Капитан «Аппаратчика» недоуменно развел руками. Он плохо знал характер Евгения Михайловича, но за две недели перехода от Владивостока до берегов Аляски одно он усвоил крепко — на вид мягкий, простоватый Евгений Михайлович не любит повторять одно и то же. И был он определенным в приказах, в суждениях, оттого он иногда казался молодому капитану «Аппаратчика» несложным и привыкшим к большой власти человеком. А в самом деле это было далеко не так.
— Слушаюсь, — со вздохом ответил капитан разведчика и рысцой помчался к радисту, вспоминая свой недавний разговор по рации с плавзаводом. На плавзаводе, пожалуй, лучше знали Евгения Михайловича, потому что дважды переспросили, когда он, капитан, от имени начальника крабофлота попросил без промедления спустить на воду мотобот и шлепать на нем к траулеру. Пришлось пояснить вахтенному: «Шеф заболел, ему врач нужен».
А Евгений Михайлович между тем велел себе набраться терпения, проглотил еще одну таблетку анальгина и, глядя на плавзавод, на котором постепенно гасли огни, стал размышлять о предстоящих делах. Между тем потухли на палубе прожекторы, значит, все — палубные работы закончились, остатки крабов поглотил завод. Срывщики панциря уже собираются спать. А чуть позже рассеются клубы пара по правому и левому бортам плавзавода, где расположены гигантские барабаны с кипящей морской водой, и крабовары пойдут в свои каюты. Евгений Михайлович мысленно представил себе тесный цех, где разбивают молотками твердые клешни; конвейеры, по которым, качаясь, движутся мириады красноватых трубочек — то, что было недавно лапами крабов; и девушек — сортировщиц и укладчиц; и, наконец, стройные ряды блестящих баночек. Их сотнями глотают черные пасти монотонно гудящих автоклавов. Оттуда уже выйдут готовые крабовые консервы, вкусные, душистые кусочки бело-розового мяса, плавающие в собственном сладко-соленом соку.
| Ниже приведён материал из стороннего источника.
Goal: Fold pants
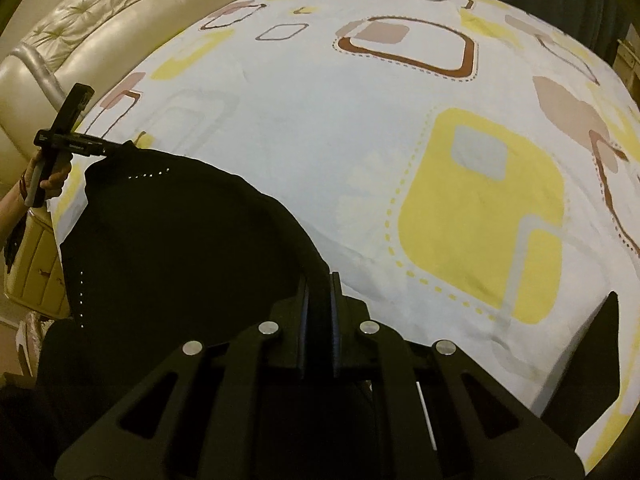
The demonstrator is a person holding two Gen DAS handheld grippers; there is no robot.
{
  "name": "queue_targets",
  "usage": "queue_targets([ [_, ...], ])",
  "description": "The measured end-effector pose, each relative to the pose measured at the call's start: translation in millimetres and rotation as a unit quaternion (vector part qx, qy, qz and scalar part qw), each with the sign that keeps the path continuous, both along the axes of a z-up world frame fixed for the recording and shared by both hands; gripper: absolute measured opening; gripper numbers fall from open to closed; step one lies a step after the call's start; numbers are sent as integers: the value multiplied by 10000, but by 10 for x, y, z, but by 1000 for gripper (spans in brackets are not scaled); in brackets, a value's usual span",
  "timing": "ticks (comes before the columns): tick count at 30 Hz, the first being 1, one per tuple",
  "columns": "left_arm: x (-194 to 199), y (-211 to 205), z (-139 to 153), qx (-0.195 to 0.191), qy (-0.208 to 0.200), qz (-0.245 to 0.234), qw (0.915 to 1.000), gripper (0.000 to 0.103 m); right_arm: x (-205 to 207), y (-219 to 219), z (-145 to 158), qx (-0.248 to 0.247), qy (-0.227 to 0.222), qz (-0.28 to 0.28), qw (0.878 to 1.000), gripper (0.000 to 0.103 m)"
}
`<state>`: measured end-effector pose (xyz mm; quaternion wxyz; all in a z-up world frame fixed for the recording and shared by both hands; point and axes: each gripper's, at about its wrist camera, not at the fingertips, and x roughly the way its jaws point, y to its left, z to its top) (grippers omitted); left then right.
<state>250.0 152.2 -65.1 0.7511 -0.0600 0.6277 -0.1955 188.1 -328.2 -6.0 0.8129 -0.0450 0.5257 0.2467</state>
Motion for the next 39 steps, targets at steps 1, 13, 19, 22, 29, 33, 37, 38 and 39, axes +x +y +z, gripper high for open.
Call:
queue_targets([
  [1,-6,-26,-10,-58,17,-41,10000,59,21,-2,-17,29,50,-14,10000,8],
  [13,-459,176,583,-433,-915,53,9948,5,-494,42,401,-15,-699,0,9976,8],
  [19,-1185,373,753,-748,-1174,61,9902,5,-1298,166,599,-127,-1248,145,9920,8],
  [22,-1507,341,694,-870,-1152,114,9895,5,-1687,265,503,-241,-1294,268,9909,8],
  [29,-2071,356,400,-929,-901,270,9912,5,-2273,366,103,-472,-1077,320,9925,8],
  [33,-2221,352,267,-891,-843,327,9919,5,-2379,283,-135,-600,-907,158,9939,8],
  [37,-2292,305,173,-721,-877,237,9932,6,-2483,211,-383,-638,-655,5,9958,8],
  [38,-2295,290,163,-654,-906,218,9935,6,-2499,207,-413,-633,-640,-10,9959,8],
  [39,-2290,274,158,-598,-940,216,9935,6,-2521,209,-438,-633,-655,-31,9958,8],
])
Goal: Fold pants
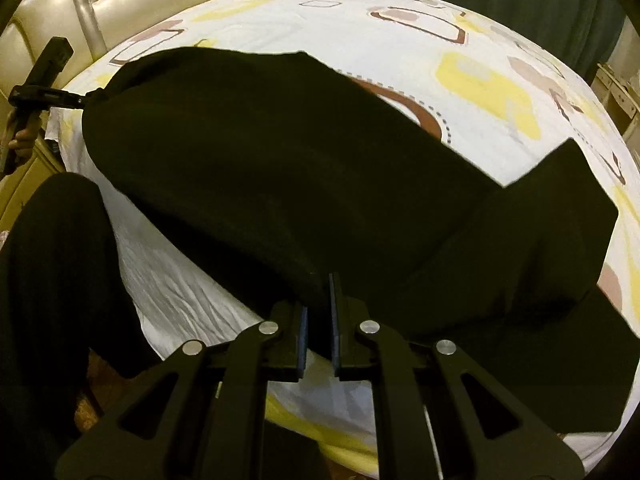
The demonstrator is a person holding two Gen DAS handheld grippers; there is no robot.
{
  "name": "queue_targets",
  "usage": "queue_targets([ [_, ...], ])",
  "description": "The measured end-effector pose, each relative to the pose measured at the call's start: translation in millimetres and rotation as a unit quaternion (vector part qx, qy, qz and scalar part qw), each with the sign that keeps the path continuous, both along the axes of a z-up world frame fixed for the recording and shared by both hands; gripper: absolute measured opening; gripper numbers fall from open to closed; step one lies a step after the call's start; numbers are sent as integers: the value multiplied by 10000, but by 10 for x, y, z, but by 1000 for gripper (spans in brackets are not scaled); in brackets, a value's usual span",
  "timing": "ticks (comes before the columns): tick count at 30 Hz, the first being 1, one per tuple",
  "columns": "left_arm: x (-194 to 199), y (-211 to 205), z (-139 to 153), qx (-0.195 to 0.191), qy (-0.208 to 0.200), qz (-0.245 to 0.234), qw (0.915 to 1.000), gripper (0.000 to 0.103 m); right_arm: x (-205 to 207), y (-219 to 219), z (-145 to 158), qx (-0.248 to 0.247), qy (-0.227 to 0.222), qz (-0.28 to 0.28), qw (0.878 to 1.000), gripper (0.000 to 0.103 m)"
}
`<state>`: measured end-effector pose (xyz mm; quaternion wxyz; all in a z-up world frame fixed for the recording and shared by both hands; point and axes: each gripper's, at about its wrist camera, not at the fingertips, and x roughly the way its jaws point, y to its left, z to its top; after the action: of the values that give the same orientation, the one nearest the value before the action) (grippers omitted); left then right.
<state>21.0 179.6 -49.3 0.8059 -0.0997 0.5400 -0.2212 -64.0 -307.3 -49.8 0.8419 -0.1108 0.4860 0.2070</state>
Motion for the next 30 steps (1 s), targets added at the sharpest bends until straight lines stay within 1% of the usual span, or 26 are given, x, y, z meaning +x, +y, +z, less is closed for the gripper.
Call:
queue_targets([
  [2,-11,-12,2,85,-68,4,9999,10,-5,0,-23,60,1,-77,10000,9],
  [3,-27,-8,8,80,-96,3,9999,10,8,-7,-36,105,39,-117,9999,9],
  [4,-59,1,25,73,-147,8,9999,12,12,-19,-37,162,75,-166,9997,12],
  [5,-90,8,40,121,-191,15,9997,17,15,-40,-31,229,97,-198,9995,14],
  [6,-152,34,78,229,-271,-6,9994,19,5,-67,-8,345,155,-242,9990,17],
  [7,-191,38,94,312,-314,-27,9990,27,-11,-100,28,455,192,-297,9983,22],
  [8,-265,73,127,428,-381,-52,9983,31,-35,-158,83,673,276,-384,9966,26],
  [10,-375,138,186,612,-473,-73,9970,31,-74,-258,178,1023,379,-512,9927,36],
  [12,-429,188,253,718,-557,-35,9959,31,-90,-340,335,1210,317,-650,9900,44],
  [14,-441,210,383,772,-710,92,9944,32,-58,-447,549,1509,190,-812,9850,45],
  [15,-411,209,471,791,-822,181,9933,32,3,-522,687,1656,84,-960,9815,47],
  [16,-382,194,528,804,-897,265,9924,39,97,-602,829,1717,-63,-1177,9781,52],
  [17,-332,154,603,817,-1007,383,9908,50,223,-685,965,1706,-239,-1449,9743,54],
  [18,-265,97,678,841,-1167,546,9881,54,355,-754,1053,1654,-360,-1684,9711,59],
  [20,-136,-36,743,847,-1360,693,9846,62,733,-883,1204,1360,-571,-2271,9626,62],
  [21,-47,-132,739,899,-1418,747,9830,63,899,-954,1220,1185,-607,-2531,9582,65],
  [23,79,-264,676,1016,-1466,781,9809,63,1366,-1078,1169,793,-465,-3110,9460,66],
  [24,174,-373,602,1119,-1454,795,9798,63,1525,-1128,1123,629,-437,-3331,9398,66],
  [26,286,-480,468,1131,-1357,792,9811,63,1886,-1263,955,321,-225,-3768,9255,66],
  [27,337,-529,395,1107,-1284,783,9824,63,2113,-1375,813,272,-11,-4068,9131,66],
  [29,430,-613,231,1036,-1059,794,9858,63,2387,-1529,577,268,276,-4555,8894,66],
  [30,456,-643,176,997,-993,826,9866,63,2453,-1579,491,260,352,-4678,8828,66],
])
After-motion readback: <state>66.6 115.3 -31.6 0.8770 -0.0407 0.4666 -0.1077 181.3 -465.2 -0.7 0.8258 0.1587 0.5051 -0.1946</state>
Понемногу стало сереть, приближался долгожданный рассвет. Маслянистая, темная вода за бортом траулера стала приобретать свои очертания — горбящаяся от легкой зыби, желеобразная, словно живая масса, от горизонта до горизонта — бескрайняя, грозная даже в своем покое. По ней между плавзаводом и траулером пролегла темная извилистая дорога. Она шевелилась, как гигантская змея. Евгений Михайлович пригляделся и понял, что это несет течением с моря на берег сотни и сотни наплавов, которые оторвались от сетей. Потом он услышал голос. Кричали с кормы, и голос был знакомым. Матрос второго класса, или иначе — дневальный, он же повар и уборщик траулера, молодой смешливый парень, цыган по национальности, спрашивал у штурмана на мостике, сколько метров под килем. Штурман отвечал, что семьдесят, а матрос со словами: «Ловись рыбка большая и маленькая» — стал разматывать толстую, миллиметровую леску. Штурман с мостика спросил:
— Так у тебя нет крабца, на что ловить будешь?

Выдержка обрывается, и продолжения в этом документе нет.